Le ministre camerounais de l’Energie, Basile Atangana Kouna (photo), des responsables de la société française Générale du solaire et du fonds d’investissement Arborescence Capital, ont signé le 6 janvier 2016 à Yaoundé, un protocole d’accord portant sur le financement, la construction et l’exploitation de centrales solaires dans les régions de l'Adamaoua, du Nord, de l'Extrême-Nord, du Centre et du Sud-Ouest, pour une puissance globale de 300 MW.
La première centrale photovoltaïque de ce programme d’investissements sera construite dans la région de l’Adamaoua, dans le septentrion camerounais, partie du pays dans laquelle le niveau d’ensoleillement est le plus élevé (5,8 kWh/m2/jour, contre 4 kWh/m2/jour seulement pour la partie Sud). D’une capacité de production de 20 MWc, cette infrastructure énergétique coûtera 18 milliards de francs Cfa (27 M€) et créera 50 emplois directs.
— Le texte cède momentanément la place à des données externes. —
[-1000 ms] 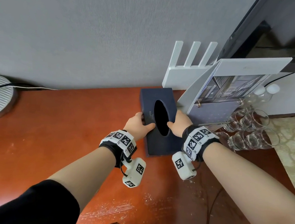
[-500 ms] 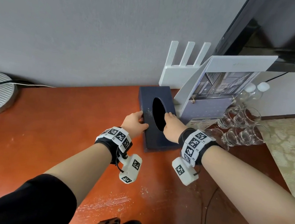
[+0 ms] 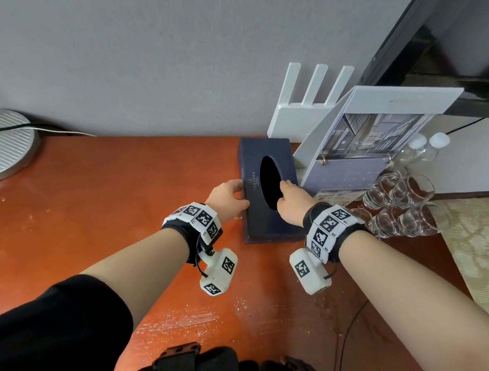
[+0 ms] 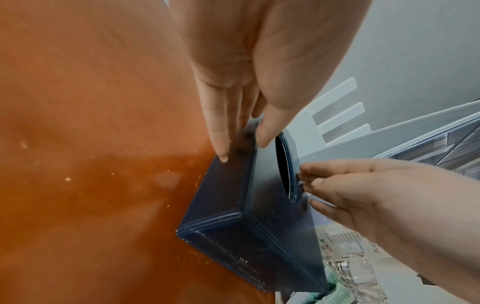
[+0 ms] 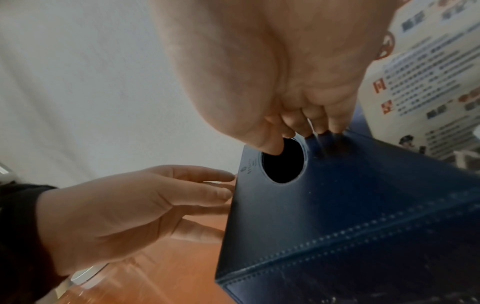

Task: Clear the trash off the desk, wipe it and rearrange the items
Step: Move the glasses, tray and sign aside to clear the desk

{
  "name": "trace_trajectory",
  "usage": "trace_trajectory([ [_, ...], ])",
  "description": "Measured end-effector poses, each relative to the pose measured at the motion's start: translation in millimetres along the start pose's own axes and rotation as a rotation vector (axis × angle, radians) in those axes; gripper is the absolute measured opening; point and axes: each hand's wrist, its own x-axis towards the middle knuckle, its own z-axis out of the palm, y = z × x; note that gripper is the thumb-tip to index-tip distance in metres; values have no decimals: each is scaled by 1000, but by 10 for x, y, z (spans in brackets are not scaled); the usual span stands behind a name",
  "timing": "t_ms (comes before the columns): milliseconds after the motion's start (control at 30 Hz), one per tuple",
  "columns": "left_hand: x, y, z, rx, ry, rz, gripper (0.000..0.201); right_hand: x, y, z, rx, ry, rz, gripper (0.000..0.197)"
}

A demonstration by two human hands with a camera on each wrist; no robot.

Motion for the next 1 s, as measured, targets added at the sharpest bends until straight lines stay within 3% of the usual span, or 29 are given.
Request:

L’infrastructure annoncée «permettra de produire 32 GWh d’électricité par an sans la moindre émission de CO2, correspondant à la consommation de plus de 100 000 foyers camerounais. Sa production sera parfaitement complémentaire de celle du barrage de Lagdo, qui assure aujourd’hui l’essentiel de la fourniture électrique de la région. Le pic de production solaire coïncide en effet précisément avec les périodes de faible disponibilité de la ressource hydroélectrique», apprend-on dans un communiqué officiel.
La Générale du Solaire et Arborescence Capital devraient démarrer les travaux de construction, qui dureront six mois, après la signature du contrat de vente de l’électricité avec Eneo, le concessionnaire du service public de l’électricité au Cameroun, qui a affirmé l’année dernière son intérêt pour le solaire.






Le coût du kWh au Cameroun est très élevé pour l’État et les usagers. Nous avons comme d’autres, des accords PPA accordés par le Docteur Basile ATANGANA KOUNA, mais le réseau de transport d’électricité camerounais étant d’une part vétuste, avec des pertes d’acheminement de plus de 30% (dont le « repiquage »), ne peut pas acheminer l’énergie depuis des barrages qui ne produisent qu’environ 35% de leur capacité.
Le principal de la production électrique est pris en charge par les polluantes et coûteuses centrales thermiques… Souhaitons que la rénovation et le renforcement se fassent. C’est un enjeu de développement primordial pour le Cameroun.
Le groupe pour lequel nous travaillons finance 80% des projets d’énergies renouvelables en Afrique.